Naturally, the bees, hearing this, would all swarm out of their hives looking for the person who wanted to steal their hunny, errr, honey. But, of course, no matter which hive they swarmed from, there would be a nearby Winnie-the-Pooh to take off after to try to get their hunny back.
After the first four hits in the second inning, the brouhaha became unstoppable. There were bees and Winnies everywhere, all flying and / or running around in a panic. The Fusers, many of whom, it turns out, are allergic to bee stings, were tagged out after every hit because they refused to stay on base when it was swarming with bees. The Fusers manager, Buck McCall tried to call 'time out', not once, but several times, but the umpires were also running around like chickens sans heads, if you get the picture. Fortunately, for the Fusers, the Payne Brothers Hunny Emporium, a Spondyville landmark since 1947, is only a couple of blocks from Brogna Field, and the Fusers quick thinking manager called for an immediate delivery of their famed purple hunny pots, (“with the hunny inside!”) placing one pot on each base to appease the bees and reassure them that no-one was taking their hunny. The Winnie-the-Pooh impersonators were then rounded up by Spondyville town constable Crimp (The cop with the limp), and by the seventh inning, order had been restored. Unfortunately, by that time, the Fusers had stranded more than a dozen men on base, and the Cronies, (who all wore bee repellent and padded uniforms that day), shamefully won the game Five to Nothing.

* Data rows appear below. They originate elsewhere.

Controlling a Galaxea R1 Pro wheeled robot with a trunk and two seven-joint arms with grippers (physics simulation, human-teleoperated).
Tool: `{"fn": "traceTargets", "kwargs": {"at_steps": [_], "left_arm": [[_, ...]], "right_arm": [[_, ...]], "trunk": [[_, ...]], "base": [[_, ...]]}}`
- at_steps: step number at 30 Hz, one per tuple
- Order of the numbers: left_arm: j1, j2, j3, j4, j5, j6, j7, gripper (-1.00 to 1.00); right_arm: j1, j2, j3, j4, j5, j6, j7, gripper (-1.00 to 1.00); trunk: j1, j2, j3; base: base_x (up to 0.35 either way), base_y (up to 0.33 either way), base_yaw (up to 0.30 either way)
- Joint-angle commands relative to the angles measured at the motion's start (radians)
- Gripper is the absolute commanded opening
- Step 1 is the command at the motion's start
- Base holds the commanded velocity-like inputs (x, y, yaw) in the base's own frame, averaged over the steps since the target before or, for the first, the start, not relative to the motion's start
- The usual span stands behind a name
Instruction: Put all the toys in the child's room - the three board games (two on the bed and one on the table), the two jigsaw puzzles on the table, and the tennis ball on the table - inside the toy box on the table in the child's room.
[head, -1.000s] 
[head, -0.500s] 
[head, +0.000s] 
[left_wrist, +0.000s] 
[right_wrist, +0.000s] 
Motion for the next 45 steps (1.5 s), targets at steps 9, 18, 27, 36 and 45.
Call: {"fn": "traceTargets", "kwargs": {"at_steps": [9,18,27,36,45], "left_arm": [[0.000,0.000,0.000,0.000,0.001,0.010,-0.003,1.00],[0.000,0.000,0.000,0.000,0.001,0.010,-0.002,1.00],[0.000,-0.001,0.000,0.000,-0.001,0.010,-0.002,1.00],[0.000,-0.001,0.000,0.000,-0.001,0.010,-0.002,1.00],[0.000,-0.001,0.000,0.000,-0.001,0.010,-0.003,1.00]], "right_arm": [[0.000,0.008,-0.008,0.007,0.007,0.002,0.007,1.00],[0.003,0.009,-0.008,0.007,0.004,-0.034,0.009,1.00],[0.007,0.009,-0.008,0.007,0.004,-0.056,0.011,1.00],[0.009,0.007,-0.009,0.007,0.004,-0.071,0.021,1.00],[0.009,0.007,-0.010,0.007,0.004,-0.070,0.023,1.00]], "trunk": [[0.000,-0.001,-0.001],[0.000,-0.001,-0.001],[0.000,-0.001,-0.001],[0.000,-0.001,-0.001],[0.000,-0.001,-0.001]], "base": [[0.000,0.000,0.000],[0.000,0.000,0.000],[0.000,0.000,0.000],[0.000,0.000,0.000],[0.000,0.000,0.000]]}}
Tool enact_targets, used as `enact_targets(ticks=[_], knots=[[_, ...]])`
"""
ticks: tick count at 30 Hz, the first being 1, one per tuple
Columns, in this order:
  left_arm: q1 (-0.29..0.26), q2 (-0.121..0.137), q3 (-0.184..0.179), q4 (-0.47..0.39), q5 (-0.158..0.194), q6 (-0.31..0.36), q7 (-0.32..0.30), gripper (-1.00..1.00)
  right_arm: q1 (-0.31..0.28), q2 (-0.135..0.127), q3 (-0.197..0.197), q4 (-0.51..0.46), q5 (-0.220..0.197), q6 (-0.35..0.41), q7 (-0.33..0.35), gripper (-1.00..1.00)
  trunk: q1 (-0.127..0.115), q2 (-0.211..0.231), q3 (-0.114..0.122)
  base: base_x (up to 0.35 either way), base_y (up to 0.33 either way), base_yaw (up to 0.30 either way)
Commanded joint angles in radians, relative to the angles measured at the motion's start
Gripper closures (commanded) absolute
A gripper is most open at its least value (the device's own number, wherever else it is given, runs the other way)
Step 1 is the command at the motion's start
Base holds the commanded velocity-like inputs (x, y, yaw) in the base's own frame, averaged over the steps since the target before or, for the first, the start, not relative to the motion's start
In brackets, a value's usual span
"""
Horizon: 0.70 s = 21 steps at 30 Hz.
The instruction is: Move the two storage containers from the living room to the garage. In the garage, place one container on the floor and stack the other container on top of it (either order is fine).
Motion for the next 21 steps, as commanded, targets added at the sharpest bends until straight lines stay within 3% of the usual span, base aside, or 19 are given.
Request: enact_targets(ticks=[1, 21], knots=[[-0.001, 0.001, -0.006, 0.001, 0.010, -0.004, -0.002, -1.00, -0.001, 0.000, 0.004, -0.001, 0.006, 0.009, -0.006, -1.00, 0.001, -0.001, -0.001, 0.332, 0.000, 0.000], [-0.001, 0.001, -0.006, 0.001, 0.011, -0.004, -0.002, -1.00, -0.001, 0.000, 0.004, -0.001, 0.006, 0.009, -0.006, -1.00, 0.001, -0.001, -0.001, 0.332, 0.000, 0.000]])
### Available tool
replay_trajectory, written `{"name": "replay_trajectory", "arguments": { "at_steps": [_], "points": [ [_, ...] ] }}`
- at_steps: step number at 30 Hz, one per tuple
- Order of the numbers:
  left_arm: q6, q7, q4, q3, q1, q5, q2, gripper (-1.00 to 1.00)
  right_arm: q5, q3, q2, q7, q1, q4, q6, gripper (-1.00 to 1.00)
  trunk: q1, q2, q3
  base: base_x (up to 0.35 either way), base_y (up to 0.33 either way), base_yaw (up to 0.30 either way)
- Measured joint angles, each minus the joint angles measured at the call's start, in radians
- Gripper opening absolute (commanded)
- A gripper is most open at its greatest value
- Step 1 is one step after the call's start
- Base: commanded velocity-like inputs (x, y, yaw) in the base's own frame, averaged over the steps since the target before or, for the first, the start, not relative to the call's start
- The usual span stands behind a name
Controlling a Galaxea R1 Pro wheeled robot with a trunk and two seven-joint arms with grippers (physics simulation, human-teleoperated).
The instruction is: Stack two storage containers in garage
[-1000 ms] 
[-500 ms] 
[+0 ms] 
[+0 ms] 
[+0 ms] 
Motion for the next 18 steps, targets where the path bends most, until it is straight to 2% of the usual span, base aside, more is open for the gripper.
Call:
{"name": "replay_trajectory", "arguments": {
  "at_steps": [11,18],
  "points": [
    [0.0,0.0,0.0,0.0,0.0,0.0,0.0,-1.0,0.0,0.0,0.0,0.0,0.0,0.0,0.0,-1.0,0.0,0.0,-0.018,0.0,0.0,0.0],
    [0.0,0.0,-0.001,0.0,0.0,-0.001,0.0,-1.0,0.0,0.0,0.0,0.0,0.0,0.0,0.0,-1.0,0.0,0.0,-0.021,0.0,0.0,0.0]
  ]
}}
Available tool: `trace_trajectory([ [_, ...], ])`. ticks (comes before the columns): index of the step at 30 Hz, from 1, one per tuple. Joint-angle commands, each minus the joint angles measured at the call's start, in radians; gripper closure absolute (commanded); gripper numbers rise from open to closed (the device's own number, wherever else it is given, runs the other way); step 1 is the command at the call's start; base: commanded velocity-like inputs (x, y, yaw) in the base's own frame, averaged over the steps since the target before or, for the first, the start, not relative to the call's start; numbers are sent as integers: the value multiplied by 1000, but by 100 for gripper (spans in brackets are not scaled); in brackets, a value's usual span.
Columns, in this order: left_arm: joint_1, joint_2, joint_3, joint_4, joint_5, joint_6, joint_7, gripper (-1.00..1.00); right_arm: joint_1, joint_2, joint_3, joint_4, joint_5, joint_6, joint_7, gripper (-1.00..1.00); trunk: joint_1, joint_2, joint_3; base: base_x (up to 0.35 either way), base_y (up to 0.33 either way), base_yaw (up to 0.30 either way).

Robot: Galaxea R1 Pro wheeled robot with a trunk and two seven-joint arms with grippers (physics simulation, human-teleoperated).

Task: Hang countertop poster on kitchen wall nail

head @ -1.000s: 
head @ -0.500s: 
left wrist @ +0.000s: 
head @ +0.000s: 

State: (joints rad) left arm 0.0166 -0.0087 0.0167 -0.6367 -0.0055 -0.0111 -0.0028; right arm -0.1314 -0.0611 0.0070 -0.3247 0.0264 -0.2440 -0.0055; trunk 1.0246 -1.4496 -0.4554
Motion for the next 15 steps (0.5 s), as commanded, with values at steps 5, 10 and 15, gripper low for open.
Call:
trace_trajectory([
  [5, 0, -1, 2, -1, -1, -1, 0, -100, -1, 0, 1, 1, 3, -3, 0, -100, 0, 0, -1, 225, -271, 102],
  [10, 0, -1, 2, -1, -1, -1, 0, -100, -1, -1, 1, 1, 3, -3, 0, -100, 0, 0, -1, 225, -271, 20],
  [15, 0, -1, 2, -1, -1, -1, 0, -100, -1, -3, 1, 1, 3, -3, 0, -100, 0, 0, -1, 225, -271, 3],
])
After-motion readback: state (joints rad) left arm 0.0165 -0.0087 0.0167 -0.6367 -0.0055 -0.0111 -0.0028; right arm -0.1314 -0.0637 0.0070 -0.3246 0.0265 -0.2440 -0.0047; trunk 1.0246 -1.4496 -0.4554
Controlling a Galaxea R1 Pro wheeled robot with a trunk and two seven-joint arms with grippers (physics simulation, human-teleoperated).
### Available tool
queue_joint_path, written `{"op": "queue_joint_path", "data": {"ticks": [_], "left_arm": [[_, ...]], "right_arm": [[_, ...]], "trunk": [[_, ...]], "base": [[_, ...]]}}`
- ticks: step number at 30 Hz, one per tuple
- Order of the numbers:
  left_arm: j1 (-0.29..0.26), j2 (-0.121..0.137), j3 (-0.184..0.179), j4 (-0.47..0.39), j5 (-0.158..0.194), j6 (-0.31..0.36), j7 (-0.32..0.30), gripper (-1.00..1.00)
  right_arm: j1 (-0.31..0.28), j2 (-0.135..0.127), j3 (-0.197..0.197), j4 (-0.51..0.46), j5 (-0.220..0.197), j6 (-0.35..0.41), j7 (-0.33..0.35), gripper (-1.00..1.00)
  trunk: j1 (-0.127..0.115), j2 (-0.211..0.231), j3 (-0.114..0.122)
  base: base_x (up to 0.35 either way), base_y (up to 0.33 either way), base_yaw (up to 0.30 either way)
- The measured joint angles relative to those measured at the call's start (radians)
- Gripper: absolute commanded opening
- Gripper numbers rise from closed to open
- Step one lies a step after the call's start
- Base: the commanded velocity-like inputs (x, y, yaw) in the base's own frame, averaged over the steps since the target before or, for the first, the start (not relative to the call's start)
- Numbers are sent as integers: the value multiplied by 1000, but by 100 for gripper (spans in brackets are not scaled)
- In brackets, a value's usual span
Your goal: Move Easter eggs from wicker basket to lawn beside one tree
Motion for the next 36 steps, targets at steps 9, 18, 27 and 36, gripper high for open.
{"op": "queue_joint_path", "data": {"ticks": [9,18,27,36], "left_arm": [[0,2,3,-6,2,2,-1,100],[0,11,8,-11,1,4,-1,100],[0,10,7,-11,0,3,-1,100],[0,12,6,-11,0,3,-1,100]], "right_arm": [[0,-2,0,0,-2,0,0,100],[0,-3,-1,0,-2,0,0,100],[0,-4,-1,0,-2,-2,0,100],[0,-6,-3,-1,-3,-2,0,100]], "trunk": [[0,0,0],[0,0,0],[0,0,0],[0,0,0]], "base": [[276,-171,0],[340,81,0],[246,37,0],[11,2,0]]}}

Fortunately, this year, manager Buck McCall and the Fusers were ready for any mischief that the Cronies might try to pull, and confiscated 12 rubber chickens, 22 whoopee cushions and several gallons of molasses after a thorough search of the Cronies equipment bags.
The games were played without incident … the Fusers managed four inside-the-park singles to win the first game, 1-0 in ten innings, and the Cronies eeked out a win in the second game, 17-3.